### Data provided
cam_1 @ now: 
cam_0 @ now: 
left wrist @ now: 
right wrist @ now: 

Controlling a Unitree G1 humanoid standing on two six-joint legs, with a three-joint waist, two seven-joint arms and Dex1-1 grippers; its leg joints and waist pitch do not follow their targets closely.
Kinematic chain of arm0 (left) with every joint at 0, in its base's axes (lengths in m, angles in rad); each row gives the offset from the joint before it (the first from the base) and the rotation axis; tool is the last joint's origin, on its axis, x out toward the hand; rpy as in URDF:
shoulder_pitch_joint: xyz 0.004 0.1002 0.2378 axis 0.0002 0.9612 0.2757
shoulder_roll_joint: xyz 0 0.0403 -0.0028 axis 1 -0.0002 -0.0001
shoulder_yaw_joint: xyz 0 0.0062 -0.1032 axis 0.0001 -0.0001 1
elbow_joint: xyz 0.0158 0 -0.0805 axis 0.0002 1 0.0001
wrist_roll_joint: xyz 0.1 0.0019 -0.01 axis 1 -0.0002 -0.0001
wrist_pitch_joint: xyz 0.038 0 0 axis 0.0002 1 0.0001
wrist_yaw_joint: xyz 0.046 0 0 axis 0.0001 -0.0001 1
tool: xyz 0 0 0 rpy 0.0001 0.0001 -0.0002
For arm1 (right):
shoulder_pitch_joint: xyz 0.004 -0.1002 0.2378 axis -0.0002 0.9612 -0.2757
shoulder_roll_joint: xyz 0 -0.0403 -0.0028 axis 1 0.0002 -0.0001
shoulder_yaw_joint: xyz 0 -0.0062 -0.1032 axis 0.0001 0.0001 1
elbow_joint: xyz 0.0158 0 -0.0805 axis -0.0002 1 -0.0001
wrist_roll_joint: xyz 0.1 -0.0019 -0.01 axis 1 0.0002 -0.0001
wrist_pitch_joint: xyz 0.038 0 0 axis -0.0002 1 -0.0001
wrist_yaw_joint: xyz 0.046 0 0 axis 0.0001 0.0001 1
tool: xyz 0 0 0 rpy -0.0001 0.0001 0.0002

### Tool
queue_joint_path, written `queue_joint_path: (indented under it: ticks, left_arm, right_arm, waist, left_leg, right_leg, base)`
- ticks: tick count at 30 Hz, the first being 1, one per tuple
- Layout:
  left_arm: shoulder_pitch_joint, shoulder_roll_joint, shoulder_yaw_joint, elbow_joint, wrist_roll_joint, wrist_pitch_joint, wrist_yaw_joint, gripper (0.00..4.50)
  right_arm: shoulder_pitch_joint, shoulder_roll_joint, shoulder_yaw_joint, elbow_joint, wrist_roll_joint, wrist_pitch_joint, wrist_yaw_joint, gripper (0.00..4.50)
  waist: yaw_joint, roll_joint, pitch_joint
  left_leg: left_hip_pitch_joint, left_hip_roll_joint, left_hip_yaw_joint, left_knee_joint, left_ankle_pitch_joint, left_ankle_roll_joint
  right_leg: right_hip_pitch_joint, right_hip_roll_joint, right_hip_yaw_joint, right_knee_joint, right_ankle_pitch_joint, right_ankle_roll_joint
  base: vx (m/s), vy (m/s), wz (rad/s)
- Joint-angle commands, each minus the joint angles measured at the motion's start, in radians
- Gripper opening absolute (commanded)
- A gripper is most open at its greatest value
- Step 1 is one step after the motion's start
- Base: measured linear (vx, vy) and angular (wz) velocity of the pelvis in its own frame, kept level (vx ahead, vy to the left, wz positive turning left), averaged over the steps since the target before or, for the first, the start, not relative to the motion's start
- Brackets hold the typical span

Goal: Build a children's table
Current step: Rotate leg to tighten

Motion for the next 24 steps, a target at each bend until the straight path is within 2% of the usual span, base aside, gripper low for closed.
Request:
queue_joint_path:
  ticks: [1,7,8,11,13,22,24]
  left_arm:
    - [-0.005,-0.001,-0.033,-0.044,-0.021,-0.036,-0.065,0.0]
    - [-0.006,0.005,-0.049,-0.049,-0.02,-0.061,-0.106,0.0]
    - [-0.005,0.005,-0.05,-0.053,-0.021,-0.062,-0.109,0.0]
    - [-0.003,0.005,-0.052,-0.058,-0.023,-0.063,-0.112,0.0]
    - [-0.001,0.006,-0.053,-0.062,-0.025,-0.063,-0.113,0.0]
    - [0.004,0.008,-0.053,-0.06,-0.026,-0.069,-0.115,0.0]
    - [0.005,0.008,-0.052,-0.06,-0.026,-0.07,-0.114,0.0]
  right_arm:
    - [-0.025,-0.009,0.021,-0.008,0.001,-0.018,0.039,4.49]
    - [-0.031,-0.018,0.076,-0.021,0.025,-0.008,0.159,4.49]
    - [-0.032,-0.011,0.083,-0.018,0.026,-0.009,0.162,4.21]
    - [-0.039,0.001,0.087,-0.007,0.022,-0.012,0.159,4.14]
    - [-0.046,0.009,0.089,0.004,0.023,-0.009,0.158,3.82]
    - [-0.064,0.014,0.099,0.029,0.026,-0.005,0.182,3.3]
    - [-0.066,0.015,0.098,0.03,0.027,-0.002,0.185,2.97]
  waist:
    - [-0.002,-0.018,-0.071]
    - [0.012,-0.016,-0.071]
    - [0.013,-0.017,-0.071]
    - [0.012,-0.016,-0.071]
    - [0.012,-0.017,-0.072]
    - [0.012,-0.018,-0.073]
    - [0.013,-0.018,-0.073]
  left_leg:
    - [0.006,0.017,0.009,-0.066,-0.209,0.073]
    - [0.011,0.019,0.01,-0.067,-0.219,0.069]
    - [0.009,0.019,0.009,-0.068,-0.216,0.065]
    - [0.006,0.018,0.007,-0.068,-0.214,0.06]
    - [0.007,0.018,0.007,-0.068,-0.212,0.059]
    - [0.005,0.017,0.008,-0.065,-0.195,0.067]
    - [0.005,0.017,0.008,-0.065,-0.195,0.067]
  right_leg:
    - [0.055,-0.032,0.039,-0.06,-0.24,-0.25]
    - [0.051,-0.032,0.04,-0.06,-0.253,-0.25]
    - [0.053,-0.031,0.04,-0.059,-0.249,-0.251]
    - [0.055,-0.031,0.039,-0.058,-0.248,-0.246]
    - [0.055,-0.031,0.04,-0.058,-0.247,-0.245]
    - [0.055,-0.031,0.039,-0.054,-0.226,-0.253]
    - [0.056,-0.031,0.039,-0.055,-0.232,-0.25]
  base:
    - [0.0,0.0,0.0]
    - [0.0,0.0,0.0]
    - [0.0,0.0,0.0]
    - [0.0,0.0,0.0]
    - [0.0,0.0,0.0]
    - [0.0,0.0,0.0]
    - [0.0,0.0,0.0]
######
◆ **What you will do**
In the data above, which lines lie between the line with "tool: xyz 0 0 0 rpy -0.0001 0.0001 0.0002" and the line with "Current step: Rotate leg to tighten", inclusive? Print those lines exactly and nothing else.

◆ **Answer for the task**
tool: xyz 0 0 0 rpy -0.0001 0.0001 0.0002

### Tool
queue_joint_path, written `queue_joint_path: (indented under it: ticks, left_arm, right_arm, waist, left_leg, right_leg, base)`
- ticks: tick count at 30 Hz, the first being 1, one per tuple
- Layout:
  left_arm: shoulder_pitch_joint, shoulder_roll_joint, shoulder_yaw_joint, elbow_joint, wrist_roll_joint, wrist_pitch_joint, wrist_yaw_joint, gripper (0.00..4.50)
  right_arm: shoulder_pitch_joint, shoulder_roll_joint, shoulder_yaw_joint, elbow_joint, wrist_roll_joint, wrist_pitch_joint, wrist_yaw_joint, gripper (0.00..4.50)
  waist: yaw_joint, roll_joint, pitch_joint
  left_leg: left_hip_pitch_joint, left_hip_roll_joint, left_hip_yaw_joint, left_knee_joint, left_ankle_pitch_joint, left_ankle_roll_joint
  right_leg: right_hip_pitch_joint, right_hip_roll_joint, right_hip_yaw_joint, right_knee_joint, right_ankle_pitch_joint, right_ankle_roll_joint
  base: vx (m/s), vy (m/s), wz (rad/s)
- Joint-angle commands, each minus the joint angles measured at the motion's start, in radians
- Gripper opening absolute (commanded)
- A gripper is most open at its greatest value
- Step 1 is one step after the motion's start
- Base: measured linear (vx, vy) and angular (wz) velocity of the pelvis in its own frame, kept level (vx ahead, vy to the left, wz positive turning left), averaged over the steps since the target before or, for the first, the start, not relative to the motion's start
- Brackets hold the typical span

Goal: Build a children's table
Current step: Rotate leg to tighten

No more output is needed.